_Data:_
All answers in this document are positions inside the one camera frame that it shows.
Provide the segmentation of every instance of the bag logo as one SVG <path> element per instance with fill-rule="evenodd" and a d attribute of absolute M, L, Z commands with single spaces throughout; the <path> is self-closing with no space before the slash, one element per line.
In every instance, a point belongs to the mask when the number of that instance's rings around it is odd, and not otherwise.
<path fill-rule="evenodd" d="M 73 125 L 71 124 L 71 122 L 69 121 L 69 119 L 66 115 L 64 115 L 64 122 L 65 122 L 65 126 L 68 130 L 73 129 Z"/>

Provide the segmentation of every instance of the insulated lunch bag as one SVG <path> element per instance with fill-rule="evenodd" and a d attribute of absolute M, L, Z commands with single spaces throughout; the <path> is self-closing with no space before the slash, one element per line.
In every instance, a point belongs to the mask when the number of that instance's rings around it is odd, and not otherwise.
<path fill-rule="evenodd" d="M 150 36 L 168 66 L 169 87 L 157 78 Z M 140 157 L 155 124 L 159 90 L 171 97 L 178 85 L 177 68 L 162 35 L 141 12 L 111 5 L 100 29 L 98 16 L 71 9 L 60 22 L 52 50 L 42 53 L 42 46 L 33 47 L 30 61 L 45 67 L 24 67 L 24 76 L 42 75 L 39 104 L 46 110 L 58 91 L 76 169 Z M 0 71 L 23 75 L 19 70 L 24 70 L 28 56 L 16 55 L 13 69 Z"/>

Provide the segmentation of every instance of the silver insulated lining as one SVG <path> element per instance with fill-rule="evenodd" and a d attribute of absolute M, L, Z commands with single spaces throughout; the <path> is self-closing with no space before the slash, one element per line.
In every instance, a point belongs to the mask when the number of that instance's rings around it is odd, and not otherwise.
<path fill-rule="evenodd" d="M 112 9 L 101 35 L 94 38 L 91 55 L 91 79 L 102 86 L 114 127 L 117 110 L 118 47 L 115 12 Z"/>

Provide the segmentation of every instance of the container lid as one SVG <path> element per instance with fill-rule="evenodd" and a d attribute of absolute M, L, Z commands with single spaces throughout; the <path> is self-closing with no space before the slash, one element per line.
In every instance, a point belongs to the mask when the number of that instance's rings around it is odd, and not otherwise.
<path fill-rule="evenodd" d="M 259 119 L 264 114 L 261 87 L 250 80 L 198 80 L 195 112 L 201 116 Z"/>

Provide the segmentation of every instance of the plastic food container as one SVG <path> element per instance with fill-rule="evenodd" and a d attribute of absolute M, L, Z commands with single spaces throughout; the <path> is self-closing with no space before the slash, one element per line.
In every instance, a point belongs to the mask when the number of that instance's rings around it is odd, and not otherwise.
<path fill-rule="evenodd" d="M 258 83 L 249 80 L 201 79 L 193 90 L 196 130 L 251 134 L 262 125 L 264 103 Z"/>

--

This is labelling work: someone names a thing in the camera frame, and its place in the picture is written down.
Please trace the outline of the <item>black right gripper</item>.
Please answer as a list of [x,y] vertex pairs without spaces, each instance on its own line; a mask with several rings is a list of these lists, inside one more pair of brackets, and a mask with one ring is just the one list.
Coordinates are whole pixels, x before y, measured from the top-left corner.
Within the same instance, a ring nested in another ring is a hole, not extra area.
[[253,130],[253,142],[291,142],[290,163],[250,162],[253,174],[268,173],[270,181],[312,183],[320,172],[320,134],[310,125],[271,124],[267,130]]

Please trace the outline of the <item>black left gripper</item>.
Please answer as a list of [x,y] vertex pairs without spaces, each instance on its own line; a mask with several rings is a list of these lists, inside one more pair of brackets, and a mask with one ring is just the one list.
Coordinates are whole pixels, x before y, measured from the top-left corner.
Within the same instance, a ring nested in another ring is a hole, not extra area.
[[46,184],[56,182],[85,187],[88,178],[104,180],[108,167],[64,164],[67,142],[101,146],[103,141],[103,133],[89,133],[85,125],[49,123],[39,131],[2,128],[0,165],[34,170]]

_Work to be completed:_
From the material given, work out how many lines hold the string "Please"; state that number and nothing further.

_Your solution:_
4